• **Task prompt**: Output every line below without omitting or altering anything.
[Recorded data]
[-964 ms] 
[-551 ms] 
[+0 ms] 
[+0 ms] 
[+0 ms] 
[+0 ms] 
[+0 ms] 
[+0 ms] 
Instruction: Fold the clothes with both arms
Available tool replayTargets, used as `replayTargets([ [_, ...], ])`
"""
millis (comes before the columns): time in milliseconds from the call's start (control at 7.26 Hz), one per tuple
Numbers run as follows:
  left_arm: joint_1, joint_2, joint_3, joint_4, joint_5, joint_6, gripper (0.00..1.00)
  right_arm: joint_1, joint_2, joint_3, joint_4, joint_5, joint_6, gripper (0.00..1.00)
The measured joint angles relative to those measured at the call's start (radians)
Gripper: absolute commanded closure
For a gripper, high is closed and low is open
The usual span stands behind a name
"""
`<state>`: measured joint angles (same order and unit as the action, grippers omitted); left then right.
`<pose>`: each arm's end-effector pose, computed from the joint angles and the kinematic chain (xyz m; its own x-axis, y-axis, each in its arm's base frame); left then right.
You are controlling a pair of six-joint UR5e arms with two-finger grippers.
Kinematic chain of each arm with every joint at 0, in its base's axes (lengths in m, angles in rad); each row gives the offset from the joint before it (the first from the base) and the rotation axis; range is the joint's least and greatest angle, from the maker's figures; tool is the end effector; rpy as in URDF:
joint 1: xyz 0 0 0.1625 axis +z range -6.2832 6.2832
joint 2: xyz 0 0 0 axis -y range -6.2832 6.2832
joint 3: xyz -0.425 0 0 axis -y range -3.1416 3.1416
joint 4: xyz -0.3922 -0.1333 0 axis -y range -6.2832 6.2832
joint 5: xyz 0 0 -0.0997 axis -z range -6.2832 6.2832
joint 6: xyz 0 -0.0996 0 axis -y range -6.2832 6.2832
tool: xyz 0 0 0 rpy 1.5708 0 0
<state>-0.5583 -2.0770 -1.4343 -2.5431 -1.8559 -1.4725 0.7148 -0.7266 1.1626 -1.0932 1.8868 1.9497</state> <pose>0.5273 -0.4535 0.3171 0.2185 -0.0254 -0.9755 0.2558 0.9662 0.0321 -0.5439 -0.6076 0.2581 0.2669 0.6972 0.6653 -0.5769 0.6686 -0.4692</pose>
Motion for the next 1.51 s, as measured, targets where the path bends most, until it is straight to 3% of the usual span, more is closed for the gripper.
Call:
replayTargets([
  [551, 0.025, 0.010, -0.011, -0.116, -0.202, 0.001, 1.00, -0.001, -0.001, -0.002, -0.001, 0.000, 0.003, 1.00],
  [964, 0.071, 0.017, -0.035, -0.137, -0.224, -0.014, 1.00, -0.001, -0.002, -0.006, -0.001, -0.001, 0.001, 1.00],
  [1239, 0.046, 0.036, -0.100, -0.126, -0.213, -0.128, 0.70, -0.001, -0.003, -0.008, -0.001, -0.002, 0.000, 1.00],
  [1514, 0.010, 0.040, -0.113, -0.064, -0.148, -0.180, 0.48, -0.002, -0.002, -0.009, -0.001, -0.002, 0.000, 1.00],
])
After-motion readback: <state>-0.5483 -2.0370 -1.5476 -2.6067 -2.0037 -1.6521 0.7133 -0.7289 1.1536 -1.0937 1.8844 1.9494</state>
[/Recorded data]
• **Exercise solution**:
[-964 ms] 
[-551 ms] 
[+0 ms] 
[+0 ms] 
[+0 ms] 
[+0 ms] 
[+0 ms] 
[+0 ms] 
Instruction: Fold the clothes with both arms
Available tool replayTargets, used as `replayTargets([ [_, ...], ])`
"""
millis (comes before the columns): time in milliseconds from the call's start (control at 7.26 Hz), one per tuple
Numbers run as follows:
  left_arm: joint_1, joint_2, joint_3, joint_4, joint_5, joint_6, gripper (0.00..1.00)
  right_arm: joint_1, joint_2, joint_3, joint_4, joint_5, joint_6, gripper (0.00..1.00)
The measured joint angles relative to those measured at the call's start (radians)
Gripper: absolute commanded closure
For a gripper, high is closed and low is open
The usual span stands behind a name
"""
`<state>`: measured joint angles (same order and unit as the action, grippers omitted); left then right.
`<pose>`: each arm's end-effector pose, computed from the joint angles and the kinematic chain (xyz m; its own x-axis, y-axis, each in its arm's base frame); left then right.
You are controlling a pair of six-joint UR5e arms with two-finger grippers.
Kinematic chain of each arm with every joint at 0, in its base's axes (lengths in m, angles in rad); each row gives the offset from the joint before it (the first from the base) and the rotation axis; range is the joint's least and greatest angle, from the maker's figures; tool is the end effector; rpy as in URDF:
joint 1: xyz 0 0 0.1625 axis +z range -6.2832 6.2832
joint 2: xyz 0 0 0 axis -y range -6.2832 6.2832
joint 3: xyz -0.425 0 0 axis -y range -3.1416 3.1416
joint 4: xyz -0.3922 -0.1333 0 axis -y range -6.2832 6.2832
joint 5: xyz 0 0 -0.0997 axis -z range -6.2832 6.2832
joint 6: xyz 0 -0.0996 0 axis -y range -6.2832 6.2832
tool: xyz 0 0 0 rpy 1.5708 0 0
<state>-0.5583 -2.0770 -1.4343 -2.5431 -1.8559 -1.4725 0.7148 -0.7266 1.1626 -1.0932 1.8868 1.9497</state> <pose>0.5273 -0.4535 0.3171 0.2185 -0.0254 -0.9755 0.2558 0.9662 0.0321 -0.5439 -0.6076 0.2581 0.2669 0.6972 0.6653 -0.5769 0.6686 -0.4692</pose>
Motion for the next 1.51 s, as measured, targets where the path bends most, until it is straight to 3% of the usual span, more is closed for the gripper.
Call:
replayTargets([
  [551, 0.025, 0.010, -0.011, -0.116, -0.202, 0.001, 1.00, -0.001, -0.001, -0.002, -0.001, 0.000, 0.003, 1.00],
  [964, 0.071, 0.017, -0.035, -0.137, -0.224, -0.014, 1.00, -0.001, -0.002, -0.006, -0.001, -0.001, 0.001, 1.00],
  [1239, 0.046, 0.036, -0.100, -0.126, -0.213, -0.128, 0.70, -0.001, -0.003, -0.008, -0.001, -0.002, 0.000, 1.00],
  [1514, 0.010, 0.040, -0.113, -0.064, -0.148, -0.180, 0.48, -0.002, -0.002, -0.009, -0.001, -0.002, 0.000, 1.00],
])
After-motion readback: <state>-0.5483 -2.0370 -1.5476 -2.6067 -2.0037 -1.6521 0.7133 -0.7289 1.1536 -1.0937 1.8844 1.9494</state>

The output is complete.